President Joe Biden’s policies have put the future of the U.S. in jeopardy, warns Leon Cooperman, CEO of hedge fund Omega Family Office, Yahoo Finance reports.
The U.S. will enter a recession in 2024 and stocks are headed for a bear market, Cooperman believes.
“I think the bulk of the market is coming down,” Cooperman says. “Earnings are up a bit, but if you take out the Sainted Seven, the market is down for the year.”
That is a reference to the Magnificent Seven stocks that have soared over the past decade: Apple (AAPL), Microsoft (MSFT), Alphabet (GOOGL), Amazon (AMZN), Nvdia (NVDA), Meta Plaforms (META) and Tesla (TSLA).

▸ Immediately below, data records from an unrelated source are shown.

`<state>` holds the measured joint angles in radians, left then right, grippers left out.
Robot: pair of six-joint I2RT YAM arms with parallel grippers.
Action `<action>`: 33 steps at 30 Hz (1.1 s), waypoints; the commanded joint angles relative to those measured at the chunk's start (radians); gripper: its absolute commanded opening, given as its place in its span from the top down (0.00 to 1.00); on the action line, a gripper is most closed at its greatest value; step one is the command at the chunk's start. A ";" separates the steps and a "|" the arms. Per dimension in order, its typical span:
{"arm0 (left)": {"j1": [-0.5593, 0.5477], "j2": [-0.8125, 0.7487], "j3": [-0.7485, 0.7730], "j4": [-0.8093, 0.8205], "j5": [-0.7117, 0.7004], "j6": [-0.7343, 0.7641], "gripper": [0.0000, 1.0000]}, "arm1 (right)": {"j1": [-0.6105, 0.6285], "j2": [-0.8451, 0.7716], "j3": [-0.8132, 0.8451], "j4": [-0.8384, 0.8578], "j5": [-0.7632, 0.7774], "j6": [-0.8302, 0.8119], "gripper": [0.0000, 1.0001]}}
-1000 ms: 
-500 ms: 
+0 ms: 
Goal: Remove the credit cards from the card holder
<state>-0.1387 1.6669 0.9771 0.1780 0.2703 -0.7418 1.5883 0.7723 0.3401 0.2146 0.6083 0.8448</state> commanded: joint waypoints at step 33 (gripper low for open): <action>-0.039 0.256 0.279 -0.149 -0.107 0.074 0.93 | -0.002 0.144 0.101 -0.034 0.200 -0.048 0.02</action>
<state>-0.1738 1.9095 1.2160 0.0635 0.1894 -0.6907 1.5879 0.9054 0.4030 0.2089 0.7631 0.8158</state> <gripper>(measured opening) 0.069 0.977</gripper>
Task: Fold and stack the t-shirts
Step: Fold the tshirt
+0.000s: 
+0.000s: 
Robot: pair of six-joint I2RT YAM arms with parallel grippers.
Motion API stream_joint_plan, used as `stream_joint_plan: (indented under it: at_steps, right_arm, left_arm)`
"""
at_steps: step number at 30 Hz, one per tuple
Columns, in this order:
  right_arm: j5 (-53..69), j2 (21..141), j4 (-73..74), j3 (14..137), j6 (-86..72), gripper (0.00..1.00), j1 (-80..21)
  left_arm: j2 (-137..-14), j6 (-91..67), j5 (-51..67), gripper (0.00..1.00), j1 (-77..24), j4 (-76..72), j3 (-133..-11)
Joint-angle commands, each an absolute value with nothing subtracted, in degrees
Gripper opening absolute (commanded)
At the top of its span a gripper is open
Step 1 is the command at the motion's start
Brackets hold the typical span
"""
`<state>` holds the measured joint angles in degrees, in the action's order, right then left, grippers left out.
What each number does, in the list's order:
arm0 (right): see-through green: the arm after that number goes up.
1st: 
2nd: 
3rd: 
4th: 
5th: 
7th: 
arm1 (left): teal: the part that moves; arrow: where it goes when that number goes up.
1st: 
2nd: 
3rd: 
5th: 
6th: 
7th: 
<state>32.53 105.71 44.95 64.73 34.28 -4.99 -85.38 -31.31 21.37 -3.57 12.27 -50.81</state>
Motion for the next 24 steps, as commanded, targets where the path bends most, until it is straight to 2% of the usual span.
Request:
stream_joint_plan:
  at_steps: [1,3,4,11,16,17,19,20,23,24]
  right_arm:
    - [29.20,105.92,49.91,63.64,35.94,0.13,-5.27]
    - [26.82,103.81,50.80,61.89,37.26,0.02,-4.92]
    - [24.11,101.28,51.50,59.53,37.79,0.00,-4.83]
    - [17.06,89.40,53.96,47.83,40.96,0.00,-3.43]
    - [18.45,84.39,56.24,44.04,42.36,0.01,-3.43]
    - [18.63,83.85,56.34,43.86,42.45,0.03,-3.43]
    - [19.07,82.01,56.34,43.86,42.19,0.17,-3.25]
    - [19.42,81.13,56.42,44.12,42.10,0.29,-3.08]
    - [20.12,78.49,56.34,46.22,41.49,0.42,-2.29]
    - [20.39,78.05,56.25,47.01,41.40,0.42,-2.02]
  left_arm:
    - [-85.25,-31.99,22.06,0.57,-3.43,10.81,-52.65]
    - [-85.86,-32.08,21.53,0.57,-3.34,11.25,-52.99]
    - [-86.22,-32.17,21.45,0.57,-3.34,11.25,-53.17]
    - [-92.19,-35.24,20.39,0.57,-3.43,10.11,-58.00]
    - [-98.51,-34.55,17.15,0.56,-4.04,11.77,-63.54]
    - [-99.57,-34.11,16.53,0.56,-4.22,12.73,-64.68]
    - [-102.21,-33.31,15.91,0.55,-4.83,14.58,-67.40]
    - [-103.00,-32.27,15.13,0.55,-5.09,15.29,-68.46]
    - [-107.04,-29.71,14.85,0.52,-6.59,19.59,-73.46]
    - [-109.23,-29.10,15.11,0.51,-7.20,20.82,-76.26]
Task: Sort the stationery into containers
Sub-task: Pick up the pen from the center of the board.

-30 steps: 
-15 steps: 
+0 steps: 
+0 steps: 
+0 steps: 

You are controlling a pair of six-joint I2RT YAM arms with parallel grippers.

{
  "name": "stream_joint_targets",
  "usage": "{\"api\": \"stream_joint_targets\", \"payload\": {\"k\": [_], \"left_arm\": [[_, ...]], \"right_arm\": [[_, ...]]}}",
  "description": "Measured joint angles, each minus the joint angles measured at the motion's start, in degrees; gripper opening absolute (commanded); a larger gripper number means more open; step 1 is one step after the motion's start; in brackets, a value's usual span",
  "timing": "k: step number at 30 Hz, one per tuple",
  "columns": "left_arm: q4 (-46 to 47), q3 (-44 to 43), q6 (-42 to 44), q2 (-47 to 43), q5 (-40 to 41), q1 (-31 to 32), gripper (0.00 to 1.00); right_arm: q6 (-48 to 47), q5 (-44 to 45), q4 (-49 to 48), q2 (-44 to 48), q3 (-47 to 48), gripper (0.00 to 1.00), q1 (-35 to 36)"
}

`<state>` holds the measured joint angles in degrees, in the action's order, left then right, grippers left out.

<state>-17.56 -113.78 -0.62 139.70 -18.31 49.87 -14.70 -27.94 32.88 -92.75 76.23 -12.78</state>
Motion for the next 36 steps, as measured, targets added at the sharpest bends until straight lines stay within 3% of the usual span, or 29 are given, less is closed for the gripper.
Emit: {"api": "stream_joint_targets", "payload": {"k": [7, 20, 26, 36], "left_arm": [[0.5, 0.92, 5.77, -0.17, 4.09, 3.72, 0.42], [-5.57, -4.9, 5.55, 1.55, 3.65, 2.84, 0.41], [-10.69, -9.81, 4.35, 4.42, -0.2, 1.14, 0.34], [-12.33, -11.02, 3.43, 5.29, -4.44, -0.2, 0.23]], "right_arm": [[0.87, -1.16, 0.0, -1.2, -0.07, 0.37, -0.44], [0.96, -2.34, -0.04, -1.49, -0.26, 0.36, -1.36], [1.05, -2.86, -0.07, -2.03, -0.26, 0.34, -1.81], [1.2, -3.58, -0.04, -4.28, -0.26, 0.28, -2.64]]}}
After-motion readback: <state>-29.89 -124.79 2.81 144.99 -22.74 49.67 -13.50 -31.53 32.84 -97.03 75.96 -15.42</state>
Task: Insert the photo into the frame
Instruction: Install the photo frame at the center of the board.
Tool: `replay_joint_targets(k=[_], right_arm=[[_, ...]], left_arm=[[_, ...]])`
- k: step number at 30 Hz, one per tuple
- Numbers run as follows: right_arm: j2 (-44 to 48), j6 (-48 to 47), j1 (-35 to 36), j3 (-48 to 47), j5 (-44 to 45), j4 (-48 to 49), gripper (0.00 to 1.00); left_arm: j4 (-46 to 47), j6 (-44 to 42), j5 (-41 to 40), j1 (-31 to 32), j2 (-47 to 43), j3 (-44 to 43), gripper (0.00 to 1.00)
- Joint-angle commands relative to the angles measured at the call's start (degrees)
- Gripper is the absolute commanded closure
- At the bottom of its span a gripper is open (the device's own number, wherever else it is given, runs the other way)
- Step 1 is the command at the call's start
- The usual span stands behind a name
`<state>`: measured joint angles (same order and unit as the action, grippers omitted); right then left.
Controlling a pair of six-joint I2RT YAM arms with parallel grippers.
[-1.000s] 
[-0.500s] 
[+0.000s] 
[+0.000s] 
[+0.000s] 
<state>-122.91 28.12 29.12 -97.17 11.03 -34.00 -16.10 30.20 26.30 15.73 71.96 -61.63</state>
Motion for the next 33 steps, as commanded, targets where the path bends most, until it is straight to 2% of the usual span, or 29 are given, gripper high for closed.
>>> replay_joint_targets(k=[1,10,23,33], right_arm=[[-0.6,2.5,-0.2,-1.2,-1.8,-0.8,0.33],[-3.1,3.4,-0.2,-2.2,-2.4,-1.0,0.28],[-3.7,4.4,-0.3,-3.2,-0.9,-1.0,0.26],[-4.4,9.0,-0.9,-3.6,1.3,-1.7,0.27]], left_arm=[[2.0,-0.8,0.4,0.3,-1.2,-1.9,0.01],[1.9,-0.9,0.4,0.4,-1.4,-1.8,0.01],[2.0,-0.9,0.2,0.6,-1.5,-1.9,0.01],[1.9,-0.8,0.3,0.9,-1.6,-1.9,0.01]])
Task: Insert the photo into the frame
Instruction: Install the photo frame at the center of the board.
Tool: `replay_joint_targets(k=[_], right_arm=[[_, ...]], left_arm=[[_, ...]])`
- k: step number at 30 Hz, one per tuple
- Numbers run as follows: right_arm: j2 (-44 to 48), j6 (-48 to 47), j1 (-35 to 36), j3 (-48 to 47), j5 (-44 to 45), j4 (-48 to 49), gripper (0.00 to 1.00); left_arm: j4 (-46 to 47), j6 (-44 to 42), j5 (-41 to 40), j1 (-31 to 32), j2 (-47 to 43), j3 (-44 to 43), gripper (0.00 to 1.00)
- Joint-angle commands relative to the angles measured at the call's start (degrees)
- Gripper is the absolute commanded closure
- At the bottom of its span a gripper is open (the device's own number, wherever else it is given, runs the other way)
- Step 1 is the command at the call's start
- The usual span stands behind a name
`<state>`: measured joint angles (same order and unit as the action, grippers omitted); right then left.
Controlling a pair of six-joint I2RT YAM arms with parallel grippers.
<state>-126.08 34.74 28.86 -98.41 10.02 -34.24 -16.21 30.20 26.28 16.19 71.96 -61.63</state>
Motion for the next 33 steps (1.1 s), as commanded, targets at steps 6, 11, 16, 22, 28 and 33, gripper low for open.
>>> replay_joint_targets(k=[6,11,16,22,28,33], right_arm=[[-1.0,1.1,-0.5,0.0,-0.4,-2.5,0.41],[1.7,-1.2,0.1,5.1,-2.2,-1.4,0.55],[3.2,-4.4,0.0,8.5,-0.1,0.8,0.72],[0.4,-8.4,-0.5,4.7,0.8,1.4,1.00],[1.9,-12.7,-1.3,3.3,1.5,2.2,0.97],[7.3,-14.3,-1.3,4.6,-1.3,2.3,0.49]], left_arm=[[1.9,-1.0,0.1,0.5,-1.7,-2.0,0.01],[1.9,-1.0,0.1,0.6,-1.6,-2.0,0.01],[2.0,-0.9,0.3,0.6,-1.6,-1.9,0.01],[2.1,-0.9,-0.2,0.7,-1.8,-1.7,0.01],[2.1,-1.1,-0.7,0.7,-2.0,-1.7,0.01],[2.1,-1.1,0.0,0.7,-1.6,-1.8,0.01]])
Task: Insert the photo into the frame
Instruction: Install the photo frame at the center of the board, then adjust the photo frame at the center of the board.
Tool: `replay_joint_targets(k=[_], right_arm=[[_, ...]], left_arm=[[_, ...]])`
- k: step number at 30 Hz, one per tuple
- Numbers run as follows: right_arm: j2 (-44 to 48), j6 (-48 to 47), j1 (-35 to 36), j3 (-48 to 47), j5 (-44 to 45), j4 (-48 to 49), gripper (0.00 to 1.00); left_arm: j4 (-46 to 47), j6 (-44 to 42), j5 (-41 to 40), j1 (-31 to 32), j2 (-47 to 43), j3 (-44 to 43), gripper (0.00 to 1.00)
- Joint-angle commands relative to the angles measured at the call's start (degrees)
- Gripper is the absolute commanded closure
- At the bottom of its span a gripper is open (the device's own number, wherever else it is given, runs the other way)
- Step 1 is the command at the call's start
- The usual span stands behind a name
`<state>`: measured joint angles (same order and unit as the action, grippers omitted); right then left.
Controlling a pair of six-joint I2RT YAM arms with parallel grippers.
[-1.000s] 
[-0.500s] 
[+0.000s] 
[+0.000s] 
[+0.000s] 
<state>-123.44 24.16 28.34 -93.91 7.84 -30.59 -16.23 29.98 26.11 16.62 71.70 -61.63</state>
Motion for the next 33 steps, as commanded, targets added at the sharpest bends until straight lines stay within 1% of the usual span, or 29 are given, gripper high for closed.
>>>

“You see companies doing relatively well and not being rewarded, and I think it’s because of the macro environment,” Cooperman says.
A recession is around the corner as a “result of qualitative tightening, the price of oil, the strong dollar and Fed tightening,” he adds. An economic downturn will surely result in stocks falling and greater market volatility.
The S&P 500 fell 1.77% in August and 4.87% in September.
The U.S. deficit is at the heart of Cooperman’s apprehensions.
“I’m less worried about inflation than I’m worried about the fiscal position of the country,” the hedge fund manager says. “We’re borrowing from the future through extremely aggressive fiscal policies, which bear no relationship to what the country can afford.”
The $33.68 trillion national debt has ballooned not just because of Biden’s policies but also the actions of President Trump, Cooperman says.
“When Donald Trump was president, he was running a trillion-dollar deficit, and the economy was fully employed,” he says. “Biden has made it worse because of economic circumstances and two wars.”
The “guns or butters” decision Biden now faces—the tradeoff between spending on national defense versus domestic programs—will lead to more inflation, either way, Cooperman thinks—which will be “negative for stocks.”
The U.S. Treasury’s report for the fiscal year through Sept. 30, 2023 shows a $1.7 trillion deficit, the largest since the COVID era and up 23% from 2022. This is mainly due to a decline in tax revenues and higher Social Security and Medicare spending, plus significantly higher interest payments on the federal debt.
Further, Biden has asked Congress for $100 billion in new foreign aid and security spending, including $61 billion for Ukraine and $14 billion for Israel.
These wars will prove “very negative for fiscal policy,” Cooperman says.
Biden does not appear to be “in the mood” to correct these trillion-dollar imbalances, he adds.